** Information supplied follows **
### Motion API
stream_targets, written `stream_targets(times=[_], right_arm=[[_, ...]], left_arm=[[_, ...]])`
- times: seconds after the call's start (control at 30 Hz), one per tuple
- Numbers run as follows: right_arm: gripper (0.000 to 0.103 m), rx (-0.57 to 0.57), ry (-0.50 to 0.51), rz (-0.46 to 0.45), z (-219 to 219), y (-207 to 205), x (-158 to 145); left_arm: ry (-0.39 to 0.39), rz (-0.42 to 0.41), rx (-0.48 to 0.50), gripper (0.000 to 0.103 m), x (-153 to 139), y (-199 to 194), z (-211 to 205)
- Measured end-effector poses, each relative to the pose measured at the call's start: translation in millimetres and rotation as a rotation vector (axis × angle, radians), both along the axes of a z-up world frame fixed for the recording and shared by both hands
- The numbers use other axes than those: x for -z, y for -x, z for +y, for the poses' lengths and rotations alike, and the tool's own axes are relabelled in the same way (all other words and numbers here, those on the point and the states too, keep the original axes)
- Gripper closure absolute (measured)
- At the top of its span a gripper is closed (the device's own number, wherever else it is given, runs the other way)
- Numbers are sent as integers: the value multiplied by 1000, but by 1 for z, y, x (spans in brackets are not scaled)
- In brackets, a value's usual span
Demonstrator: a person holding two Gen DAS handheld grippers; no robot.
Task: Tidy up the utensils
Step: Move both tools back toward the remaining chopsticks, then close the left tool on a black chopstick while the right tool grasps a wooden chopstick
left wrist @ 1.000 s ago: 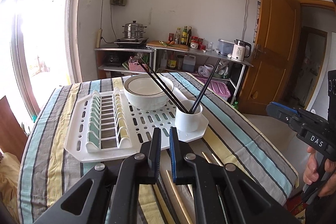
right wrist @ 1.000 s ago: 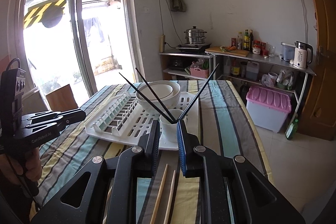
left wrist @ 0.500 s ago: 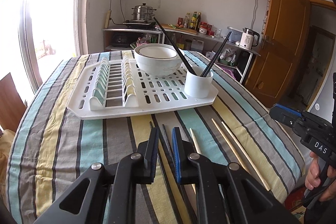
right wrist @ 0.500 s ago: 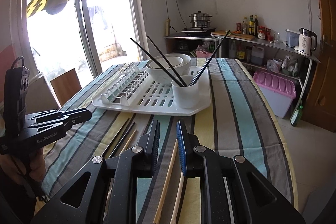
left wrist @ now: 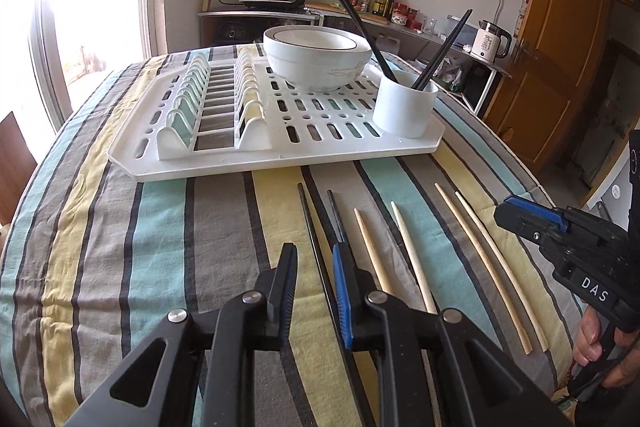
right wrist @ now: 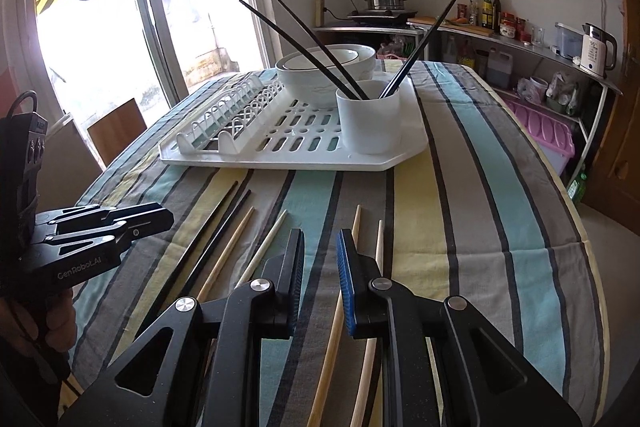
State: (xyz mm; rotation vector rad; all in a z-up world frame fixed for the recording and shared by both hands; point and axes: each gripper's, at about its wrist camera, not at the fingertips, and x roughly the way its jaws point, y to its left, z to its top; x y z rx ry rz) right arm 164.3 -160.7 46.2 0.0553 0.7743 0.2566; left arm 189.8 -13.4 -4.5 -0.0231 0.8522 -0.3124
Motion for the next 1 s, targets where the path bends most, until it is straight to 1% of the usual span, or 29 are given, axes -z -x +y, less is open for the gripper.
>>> stream_targets(times=[0.1,0.37,0.7,0.83,0.9,1.0], right_arm=[[86,4,18,29,0,-12,7],[86,16,39,95,-1,-39,23],[86,9,50,147,4,-56,36],[86,18,55,146,5,-58,35],[86,19,71,145,8,-59,34],[87,25,102,143,12,-59,34]], left_arm=[[-7,35,9,85,8,-14,-6],[-43,80,35,85,20,-37,-24],[-45,85,15,85,25,-44,-19],[-51,70,6,85,25,-47,-21],[-64,60,1,85,25,-48,-23],[-113,42,4,85,27,-49,-31]])
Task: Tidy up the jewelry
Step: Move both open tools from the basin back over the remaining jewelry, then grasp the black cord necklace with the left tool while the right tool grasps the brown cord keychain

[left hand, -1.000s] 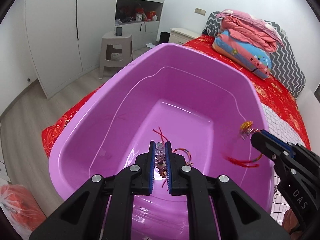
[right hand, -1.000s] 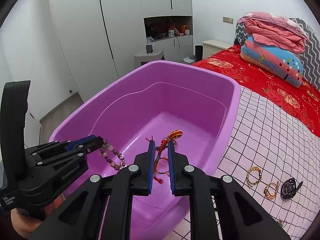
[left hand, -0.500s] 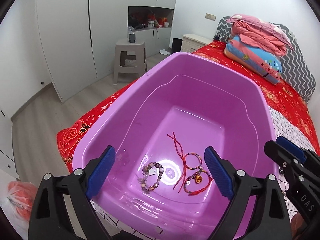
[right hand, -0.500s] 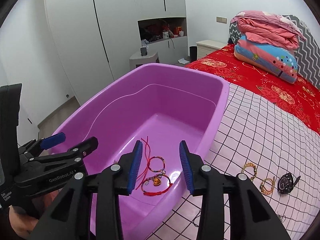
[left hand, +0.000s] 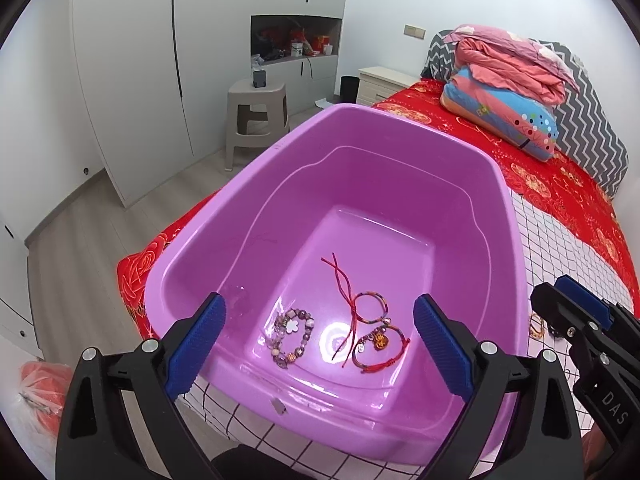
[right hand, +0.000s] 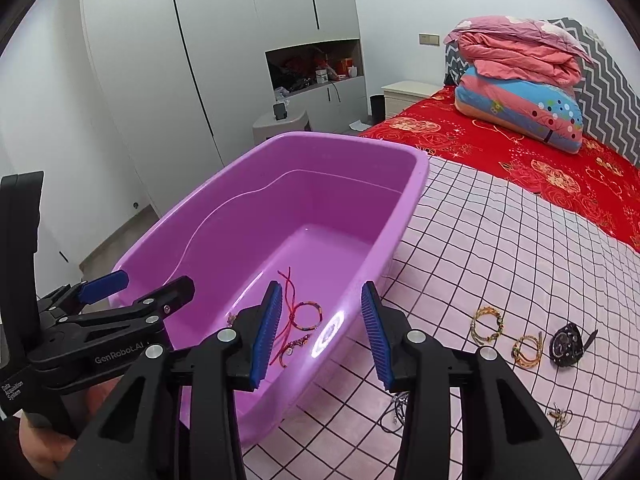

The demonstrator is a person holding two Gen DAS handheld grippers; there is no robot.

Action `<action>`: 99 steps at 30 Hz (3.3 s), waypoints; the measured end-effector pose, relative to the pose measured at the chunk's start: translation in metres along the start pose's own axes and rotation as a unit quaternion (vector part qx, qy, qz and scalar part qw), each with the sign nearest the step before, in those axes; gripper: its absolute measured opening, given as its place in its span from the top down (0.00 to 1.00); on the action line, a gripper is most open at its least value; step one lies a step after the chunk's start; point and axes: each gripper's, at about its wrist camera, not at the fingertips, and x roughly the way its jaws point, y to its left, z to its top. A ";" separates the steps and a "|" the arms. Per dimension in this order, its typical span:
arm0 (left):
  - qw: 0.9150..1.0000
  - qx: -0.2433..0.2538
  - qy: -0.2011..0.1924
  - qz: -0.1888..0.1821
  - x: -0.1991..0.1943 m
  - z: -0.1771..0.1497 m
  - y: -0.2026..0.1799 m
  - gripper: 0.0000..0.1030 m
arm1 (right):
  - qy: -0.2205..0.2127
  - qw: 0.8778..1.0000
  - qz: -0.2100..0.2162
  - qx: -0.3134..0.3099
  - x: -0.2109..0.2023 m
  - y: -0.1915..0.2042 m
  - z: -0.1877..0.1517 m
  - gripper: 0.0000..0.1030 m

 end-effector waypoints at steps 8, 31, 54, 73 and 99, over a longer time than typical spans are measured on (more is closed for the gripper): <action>1.000 0.014 0.002 -0.001 -0.012 -0.010 -0.018 0.09 | -0.001 1.000 -0.002 0.019 -0.019 -0.017 -0.017 0.60; 0.996 0.072 -0.008 -0.058 -0.053 -0.063 -0.089 0.09 | 0.008 0.996 -0.043 0.079 -0.082 -0.085 -0.106 0.53; 0.980 0.158 0.030 -0.118 -0.050 -0.128 -0.182 0.08 | 0.032 0.976 -0.119 0.180 -0.124 -0.186 -0.210 0.51; 0.983 0.142 0.085 -0.082 0.053 -0.154 -0.200 0.08 | 0.055 0.964 -0.130 0.225 -0.060 -0.250 -0.239 0.51; 0.986 0.122 0.096 -0.059 0.142 -0.140 -0.204 0.08 | 0.086 0.961 -0.184 0.187 0.020 -0.287 -0.215 0.34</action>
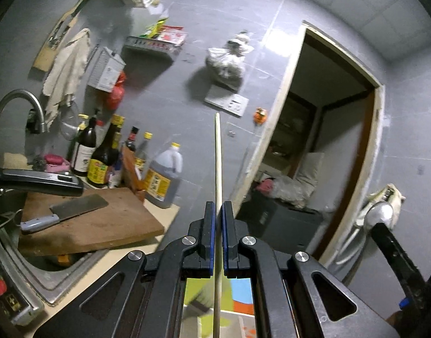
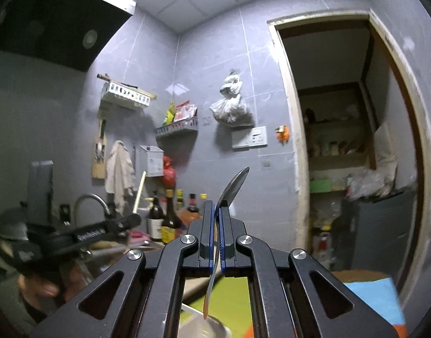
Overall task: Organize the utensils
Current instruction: 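Lift the chopstick with the left tool while the right tool carries the spoon to the basket, then open the left tool into the basket while the right tool releases the spoon there, then move both tools to the chopsticks and metal peeler on the cloth, then close the left tool on a wooden chopstick while the right tool grasps the metal peeler, then lift the chopstick with the left tool while the right tool carries the peeler to the basket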
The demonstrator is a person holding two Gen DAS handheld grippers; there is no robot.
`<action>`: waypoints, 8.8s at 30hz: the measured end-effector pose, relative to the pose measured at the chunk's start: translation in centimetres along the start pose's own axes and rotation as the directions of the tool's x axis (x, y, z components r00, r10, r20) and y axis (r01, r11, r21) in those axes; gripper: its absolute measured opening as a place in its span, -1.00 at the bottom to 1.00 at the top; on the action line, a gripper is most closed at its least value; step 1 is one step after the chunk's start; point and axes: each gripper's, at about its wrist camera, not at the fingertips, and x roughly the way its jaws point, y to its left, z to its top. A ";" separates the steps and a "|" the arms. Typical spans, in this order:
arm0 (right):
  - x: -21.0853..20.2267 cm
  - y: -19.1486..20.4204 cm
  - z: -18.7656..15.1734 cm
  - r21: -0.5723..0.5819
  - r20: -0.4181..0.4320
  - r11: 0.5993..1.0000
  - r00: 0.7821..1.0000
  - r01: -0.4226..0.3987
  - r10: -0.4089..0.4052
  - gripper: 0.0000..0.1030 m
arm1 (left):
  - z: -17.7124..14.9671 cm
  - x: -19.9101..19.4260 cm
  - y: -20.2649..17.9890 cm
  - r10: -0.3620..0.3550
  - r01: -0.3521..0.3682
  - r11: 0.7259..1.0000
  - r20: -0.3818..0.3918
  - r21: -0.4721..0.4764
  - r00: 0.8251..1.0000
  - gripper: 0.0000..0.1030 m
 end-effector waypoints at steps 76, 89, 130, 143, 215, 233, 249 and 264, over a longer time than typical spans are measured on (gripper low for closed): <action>-9.3 -10.1 -2.8 -0.114 -0.140 0.961 0.954 0.252 -0.266 1.00 | -8.4 -1.3 -11.1 -0.091 0.118 0.980 -0.166 0.160 0.982 0.90; -12.2 -15.4 -5.7 -0.114 -0.268 0.920 0.880 0.376 -0.393 1.00 | -13.8 1.3 -16.3 -0.127 0.203 0.955 -0.320 0.216 0.939 0.90; -9.7 -17.7 -14.8 -0.021 -0.779 0.974 0.607 0.224 -0.156 0.50 | -25.8 12.7 -17.9 0.010 0.280 0.939 -0.831 0.199 0.557 -0.56; -9.0 -17.2 -15.9 -0.099 -0.812 0.962 0.538 0.255 -0.227 0.40 | -26.0 14.6 -19.3 -0.006 0.339 0.921 -0.863 0.193 0.506 -0.91; -8.1 -17.7 -12.1 0.162 -0.633 0.952 0.768 0.259 -0.101 -0.80 | -21.2 6.5 -17.8 -0.070 0.295 0.927 -0.666 0.231 0.743 -0.95; -9.5 -10.7 -5.5 0.090 -0.275 0.986 0.955 0.139 -0.109 -0.80 | -12.7 -0.5 -16.0 -0.228 0.300 0.927 -0.297 0.224 0.927 -0.95; -0.8 -4.3 -1.0 0.157 -0.012 0.980 0.992 -0.122 0.125 -0.80 | -2.3 -1.3 -5.2 -0.069 0.070 0.982 -0.010 0.177 0.998 -0.95; 4.4 -2.8 -4.9 0.222 0.007 0.971 0.996 -0.089 0.089 -0.80 | -3.4 0.7 2.5 0.019 -0.019 1.000 0.001 0.001 1.000 -0.95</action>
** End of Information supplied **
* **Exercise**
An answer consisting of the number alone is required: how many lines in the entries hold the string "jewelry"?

* **Answer to this task**
2